Some days, just rubberducking alone doesn't help.
Today I had to seek help for a bug again again, but this time writing out the question out loud (aka rubberducking) didn’t work. A friend helped me out in the end, and all it took was that dreaded question: “Did you reboot the server?”
You know how the first thing you should try when your computer/smartphone acts up is to switch it off and back on again? Yep. Same principle, different computer. A server is a computer too. It was hands-down a mistake that only a rookie can make. One of those laughable yet relieving moments. Thankfully, I didn’t spend the whole day on it!

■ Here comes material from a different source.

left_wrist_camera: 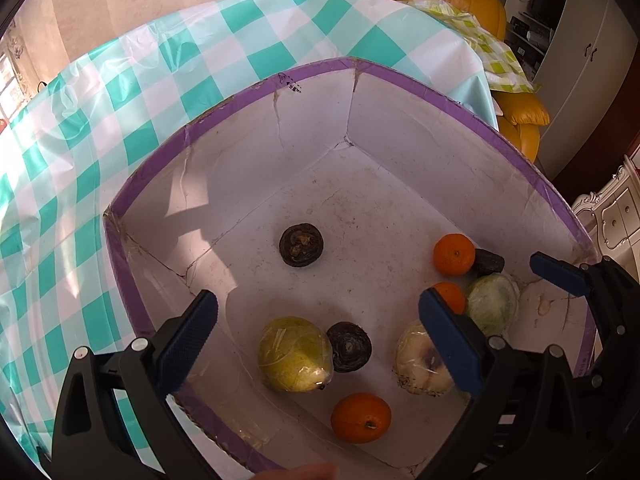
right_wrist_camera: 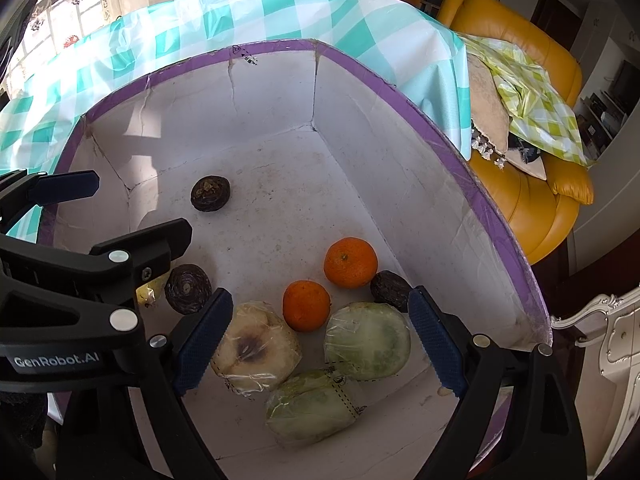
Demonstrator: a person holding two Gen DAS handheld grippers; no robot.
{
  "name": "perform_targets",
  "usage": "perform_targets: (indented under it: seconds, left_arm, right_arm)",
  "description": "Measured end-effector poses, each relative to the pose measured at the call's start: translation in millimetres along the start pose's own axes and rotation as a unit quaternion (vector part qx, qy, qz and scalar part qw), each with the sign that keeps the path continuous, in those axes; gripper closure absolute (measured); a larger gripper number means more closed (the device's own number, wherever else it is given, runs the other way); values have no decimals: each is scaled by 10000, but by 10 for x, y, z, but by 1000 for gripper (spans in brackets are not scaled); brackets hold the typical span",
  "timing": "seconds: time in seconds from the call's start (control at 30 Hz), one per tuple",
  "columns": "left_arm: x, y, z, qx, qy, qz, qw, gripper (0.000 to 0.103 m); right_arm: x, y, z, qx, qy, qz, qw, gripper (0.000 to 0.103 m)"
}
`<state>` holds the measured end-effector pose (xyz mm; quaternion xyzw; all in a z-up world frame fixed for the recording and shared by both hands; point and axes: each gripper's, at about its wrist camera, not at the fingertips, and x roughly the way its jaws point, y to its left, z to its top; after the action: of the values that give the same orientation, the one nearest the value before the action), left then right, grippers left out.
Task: Organize fruits
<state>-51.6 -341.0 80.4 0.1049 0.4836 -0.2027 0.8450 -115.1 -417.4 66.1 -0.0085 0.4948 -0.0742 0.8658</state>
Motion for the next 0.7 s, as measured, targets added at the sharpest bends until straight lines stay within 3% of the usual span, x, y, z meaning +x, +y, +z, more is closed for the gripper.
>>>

My friend mentioned that he used to have a sticky note stuck on his screen, outlining the tips for debugging before he asked someone else for help. The very first point was “Reboot the server”. That got me thinking…if I had to write the same sticky note, what should it contain?
- Reboot the server.
- Rake/migrate db (for Rails users).
- Check the code for syntax errors, missing semi-colons, commas or closing brackets.
- Type out the code if you had copy-pasted over some bits of code.
- Google {language/framework} {error message}.
- Search Stack Overflow.
- Stop all debugging after 30min, take a break.
- Try a new approach after break, whatever it may be.
- Rubber ducking: Write out what you’re trying to do, talk about the error you got, outline the things you tried, paste public code repo. And wait. Don’t send it out yet.
- Continue debugging for 30min.
- Send it out to friends.
That definitely can’t fit into a sticky note for sure! But as a first noob version, it’ll do. For now.